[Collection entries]
↓↓↓

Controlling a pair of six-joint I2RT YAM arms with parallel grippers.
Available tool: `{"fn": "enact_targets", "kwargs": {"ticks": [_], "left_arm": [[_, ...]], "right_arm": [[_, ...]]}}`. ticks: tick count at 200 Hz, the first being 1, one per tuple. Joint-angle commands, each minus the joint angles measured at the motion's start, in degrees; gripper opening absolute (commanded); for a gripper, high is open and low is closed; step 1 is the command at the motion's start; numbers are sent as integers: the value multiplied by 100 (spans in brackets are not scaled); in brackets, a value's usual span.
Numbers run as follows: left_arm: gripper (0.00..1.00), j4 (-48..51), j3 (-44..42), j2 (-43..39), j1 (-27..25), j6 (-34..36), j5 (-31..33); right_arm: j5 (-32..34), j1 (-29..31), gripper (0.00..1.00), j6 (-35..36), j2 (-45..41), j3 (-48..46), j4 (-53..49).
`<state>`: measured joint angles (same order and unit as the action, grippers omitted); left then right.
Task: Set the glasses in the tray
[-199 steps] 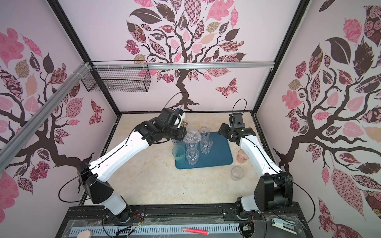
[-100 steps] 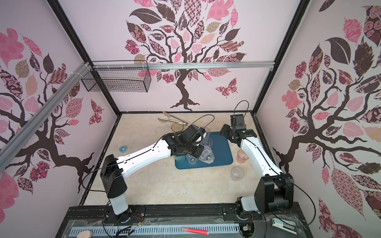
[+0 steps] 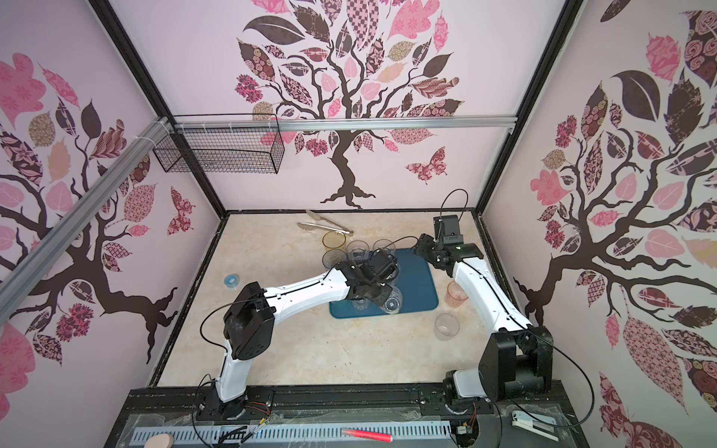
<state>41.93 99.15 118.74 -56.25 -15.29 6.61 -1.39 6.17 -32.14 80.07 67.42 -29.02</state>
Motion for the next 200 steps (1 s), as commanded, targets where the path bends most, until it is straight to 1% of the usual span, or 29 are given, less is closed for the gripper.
{"fn": "enact_targets", "kwargs": {"ticks": [1,61,107,140,161,165,174,200], "left_arm": [[0,136,283,210,-9,131,195],[0,364,630,389,-2,270,341],[15,572,885,466,0,314,399],[25,662,1113,323,-8,393,385],[27,747,1159,260,0,430,381],[27,772,1341,238,-5,434,376],[27,827,1394,174,-1,457,391],[28,769,1323,-295,40,577,537]], "right_arm": [[-58,-27,71,1,-247,-49,45],[-180,-20,70,2,-217,-123,96],[-170,-22,70,75,-188,-104,65],[-211,-24,70,133,-105,-123,46],[-232,-16,70,154,-73,-128,32],[-223,-15,70,155,-73,-139,31],[-190,-13,70,186,-59,-147,28],[95,-19,71,307,121,-142,26]]}}
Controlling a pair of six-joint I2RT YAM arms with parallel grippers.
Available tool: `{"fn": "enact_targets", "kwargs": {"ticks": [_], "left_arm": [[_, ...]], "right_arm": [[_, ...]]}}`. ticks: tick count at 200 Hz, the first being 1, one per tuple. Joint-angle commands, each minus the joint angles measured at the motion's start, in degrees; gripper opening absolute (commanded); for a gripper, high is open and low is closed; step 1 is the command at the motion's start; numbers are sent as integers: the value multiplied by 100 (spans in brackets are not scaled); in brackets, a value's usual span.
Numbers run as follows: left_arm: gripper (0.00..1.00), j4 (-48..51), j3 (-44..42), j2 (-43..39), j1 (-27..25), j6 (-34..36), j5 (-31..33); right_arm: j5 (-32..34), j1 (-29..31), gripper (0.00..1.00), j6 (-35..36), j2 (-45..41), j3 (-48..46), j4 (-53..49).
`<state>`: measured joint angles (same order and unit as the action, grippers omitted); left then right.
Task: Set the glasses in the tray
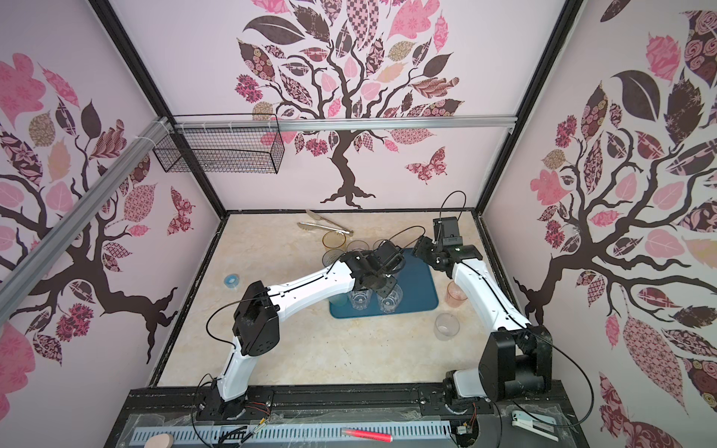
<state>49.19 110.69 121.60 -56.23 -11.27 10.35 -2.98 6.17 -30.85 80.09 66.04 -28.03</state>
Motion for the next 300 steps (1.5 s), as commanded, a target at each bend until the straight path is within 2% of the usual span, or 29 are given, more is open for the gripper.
{"fn": "enact_targets", "kwargs": {"ticks": [1,40,77,118,141,173,210,253,300], "left_arm": [[28,41,153,-610,40,176,171],[30,-521,-861,-1794,578,175,140],[36,-1253,-2158,-2940,1177,245,405],[37,-1339,-2794,-3465,1818,81,497],[38,-1424,-3019,-3618,2092,-42,215],[38,-1503,-3098,-3595,2106,-84,-33],[37,-1517,-3136,-3591,2107,-122,60],[37,-1532,-3233,-3634,2104,-47,187],[37,-1533,-3126,-3525,2107,-104,23]], "right_arm": [[263,-20,71,181,133,-4,-72],[808,-33,75,279,868,259,-163],[934,-61,78,100,1456,500,-27],[1024,-82,81,16,2037,597,8],[1067,-135,86,9,2230,537,74],[915,-224,88,-8,2554,594,44],[637,-238,89,-124,2962,602,-8],[203,-234,86,-239,2985,344,196],[-228,-125,84,-379,2746,-158,390]]}}
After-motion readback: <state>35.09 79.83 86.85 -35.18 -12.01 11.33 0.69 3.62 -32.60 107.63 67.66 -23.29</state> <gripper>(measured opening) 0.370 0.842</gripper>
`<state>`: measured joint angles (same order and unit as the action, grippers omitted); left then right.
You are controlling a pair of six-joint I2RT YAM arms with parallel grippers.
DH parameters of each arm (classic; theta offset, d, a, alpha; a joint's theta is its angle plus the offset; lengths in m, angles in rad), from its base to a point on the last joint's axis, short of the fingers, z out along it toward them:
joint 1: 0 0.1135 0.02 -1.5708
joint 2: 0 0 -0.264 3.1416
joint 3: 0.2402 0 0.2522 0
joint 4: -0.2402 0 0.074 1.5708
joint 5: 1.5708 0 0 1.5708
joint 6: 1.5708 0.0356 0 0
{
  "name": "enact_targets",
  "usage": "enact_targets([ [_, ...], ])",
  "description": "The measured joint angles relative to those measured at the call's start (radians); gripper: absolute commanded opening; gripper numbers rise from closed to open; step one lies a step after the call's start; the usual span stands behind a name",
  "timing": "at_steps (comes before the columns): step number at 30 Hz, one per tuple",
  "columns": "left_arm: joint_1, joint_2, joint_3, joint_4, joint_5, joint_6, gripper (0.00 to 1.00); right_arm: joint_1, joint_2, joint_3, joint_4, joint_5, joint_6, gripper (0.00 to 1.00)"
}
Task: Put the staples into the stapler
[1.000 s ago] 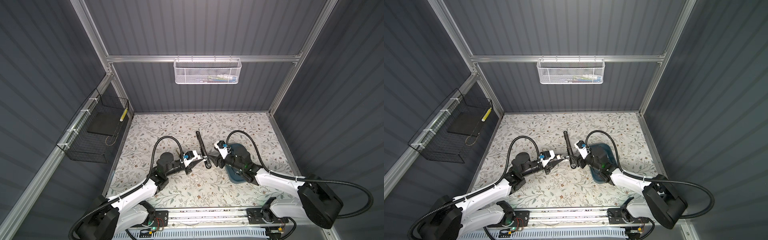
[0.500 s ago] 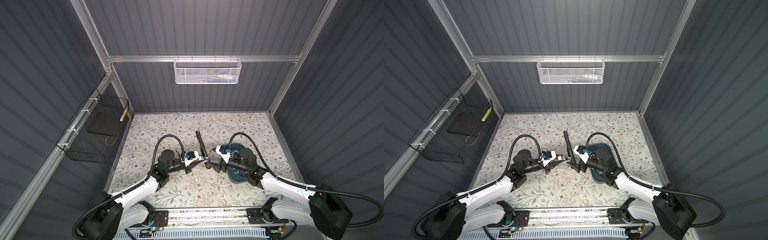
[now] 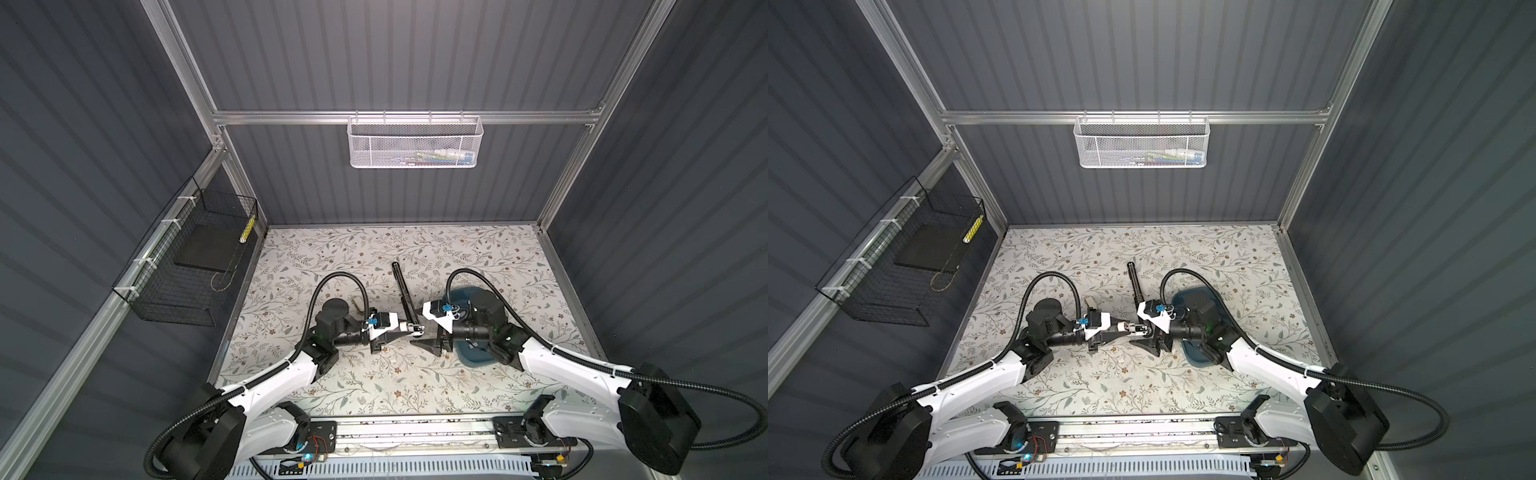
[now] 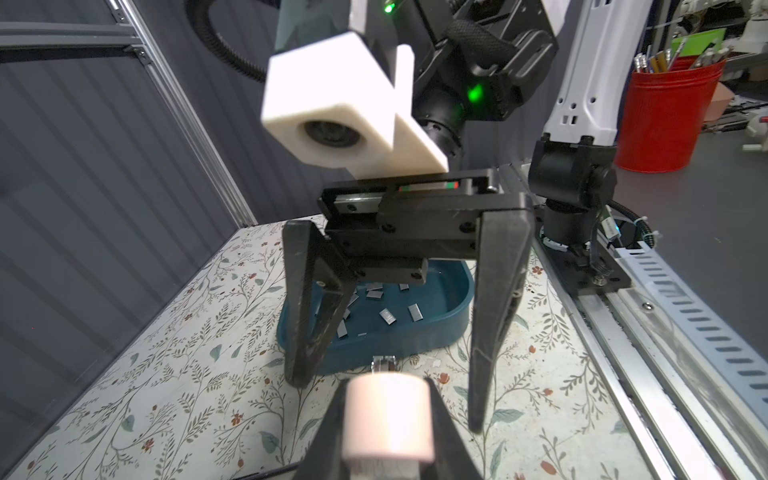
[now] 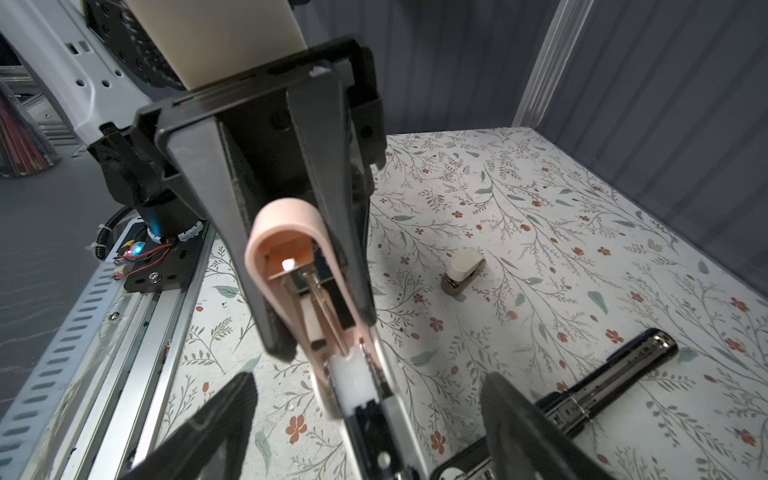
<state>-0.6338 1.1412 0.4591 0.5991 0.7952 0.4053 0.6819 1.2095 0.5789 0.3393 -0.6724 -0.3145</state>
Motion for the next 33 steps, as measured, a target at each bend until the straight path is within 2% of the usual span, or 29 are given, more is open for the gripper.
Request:
enact_targets([
  [2,0.0,0.0,0.0,0.0,0.014,0.002,0.0,0.008,0.008,0.011,-0.014,-0.009,-0.009,0.8],
  [8,0.0,0.002,0.002,0.0,0.043,0.002,0.0,0.022,0.043,0.018,-0.027,-0.033,-0.023,0.63],
  [16,0.0,0.006,0.019,-0.003,0.058,0.0,0.0,0.042,0.069,0.041,-0.05,-0.017,-0.032,0.37],
  [18,0.0,0.006,0.019,-0.009,0.067,-0.017,0.0,0.046,0.072,0.042,-0.051,-0.02,-0.053,0.38],
  [21,0.0,0.006,0.019,-0.013,0.068,-0.021,0.0,0.049,0.075,0.047,-0.056,-0.008,-0.042,0.51],
  [25,0.0,0.006,0.019,-0.011,0.062,-0.021,0.0,0.049,0.073,0.046,-0.046,0.023,-0.024,0.57],
  [28,0.0,0.006,0.019,-0.011,0.058,-0.02,0.0,0.049,0.064,0.045,-0.039,0.036,-0.014,0.53],
  [33,0.0,0.006,0.019,-0.01,0.039,-0.02,0.0,0.052,0.057,0.044,-0.03,0.032,0.0,0.38],
])
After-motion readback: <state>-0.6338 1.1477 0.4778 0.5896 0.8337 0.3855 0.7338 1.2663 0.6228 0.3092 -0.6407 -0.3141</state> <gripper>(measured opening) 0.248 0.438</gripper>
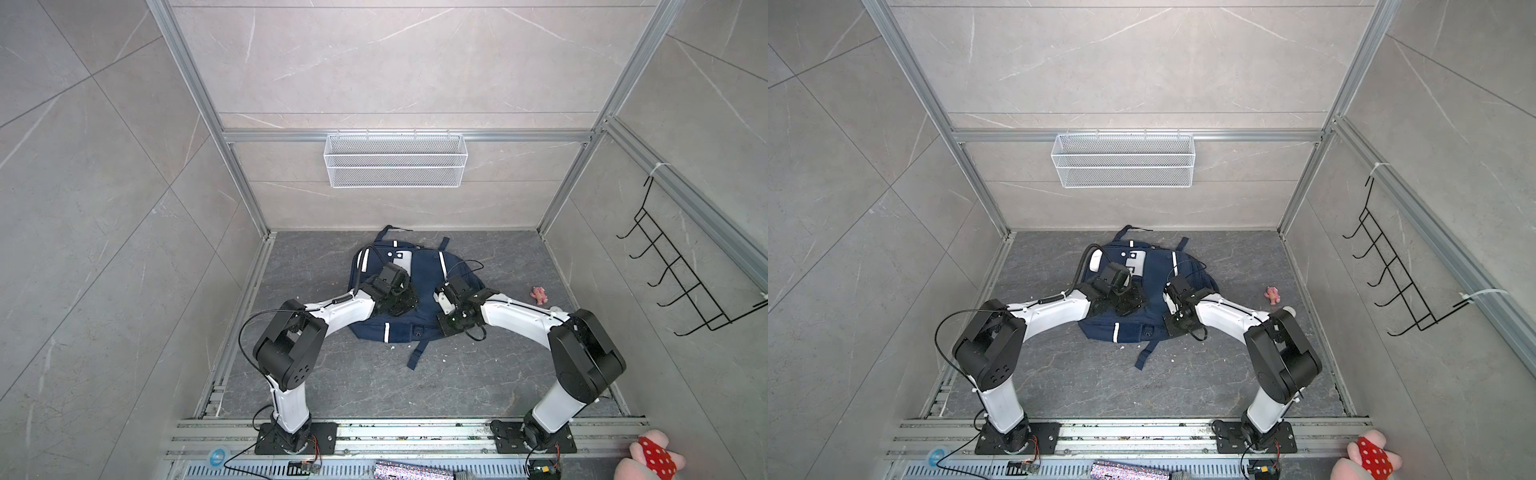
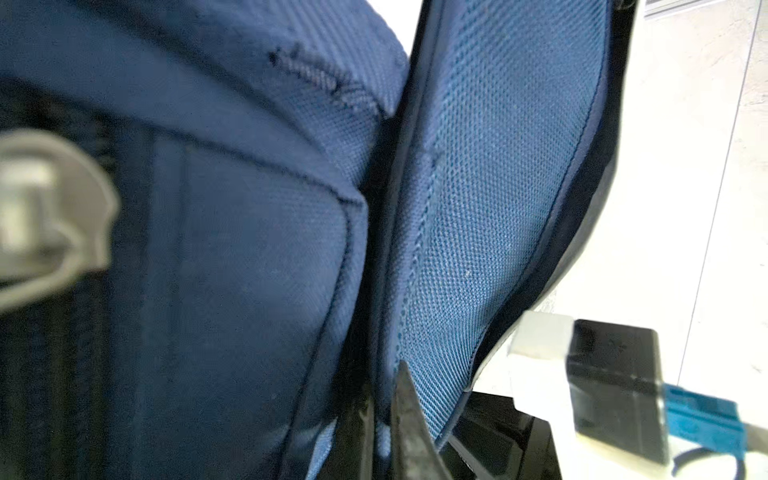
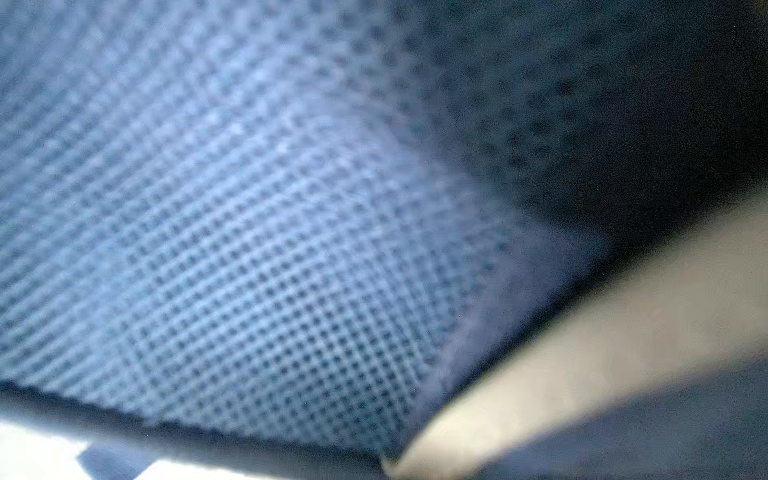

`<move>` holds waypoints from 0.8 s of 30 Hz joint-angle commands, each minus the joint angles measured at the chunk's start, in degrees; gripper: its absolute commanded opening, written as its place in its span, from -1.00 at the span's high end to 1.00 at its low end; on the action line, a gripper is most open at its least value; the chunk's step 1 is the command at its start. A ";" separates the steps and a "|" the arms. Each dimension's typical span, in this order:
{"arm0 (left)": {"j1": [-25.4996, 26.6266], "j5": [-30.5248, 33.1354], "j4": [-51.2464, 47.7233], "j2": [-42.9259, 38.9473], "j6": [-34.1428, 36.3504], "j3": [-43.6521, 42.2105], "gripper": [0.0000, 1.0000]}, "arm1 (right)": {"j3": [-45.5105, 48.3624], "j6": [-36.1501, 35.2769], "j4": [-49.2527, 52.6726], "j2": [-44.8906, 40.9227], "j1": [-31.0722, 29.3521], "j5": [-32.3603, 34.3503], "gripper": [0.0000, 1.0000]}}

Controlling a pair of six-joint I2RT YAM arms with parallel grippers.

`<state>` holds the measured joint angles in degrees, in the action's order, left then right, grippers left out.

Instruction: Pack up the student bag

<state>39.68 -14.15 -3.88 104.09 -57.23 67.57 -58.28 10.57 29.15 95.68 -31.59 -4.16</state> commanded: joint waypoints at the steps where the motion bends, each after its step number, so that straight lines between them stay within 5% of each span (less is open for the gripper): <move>1: -0.99 -2.26 0.89 -3.40 0.22 -0.95 1.00 | 1.83 -0.11 -0.26 -3.31 0.86 3.22 1.00; 14: -11.20 0.44 -8.38 -11.11 10.05 -6.33 1.00 | 3.26 0.62 4.81 -9.87 10.71 0.21 1.00; 21: -11.86 7.14 -28.28 -7.52 28.69 2.42 1.00 | -2.80 -7.04 8.33 -11.78 10.11 0.13 1.00; 22: -11.79 6.74 -28.35 -7.77 29.23 2.40 0.96 | -3.44 -8.65 8.29 -12.52 9.00 -0.80 1.00; 24: -10.97 5.82 -26.55 -10.26 28.84 1.36 0.45 | -4.53 -11.13 8.89 -13.88 5.40 -1.60 1.00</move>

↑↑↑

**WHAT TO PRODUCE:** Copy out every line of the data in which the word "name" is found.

**TASK OUTPUT:**
  "name": "enact_targets",
  "description": "The measured joint angles relative to those measured at the call's start (radians); gripper: absolute commanded opening; gripper numbers rise from closed to open; step one lies a step after the call's start; the usual span stands behind a name",

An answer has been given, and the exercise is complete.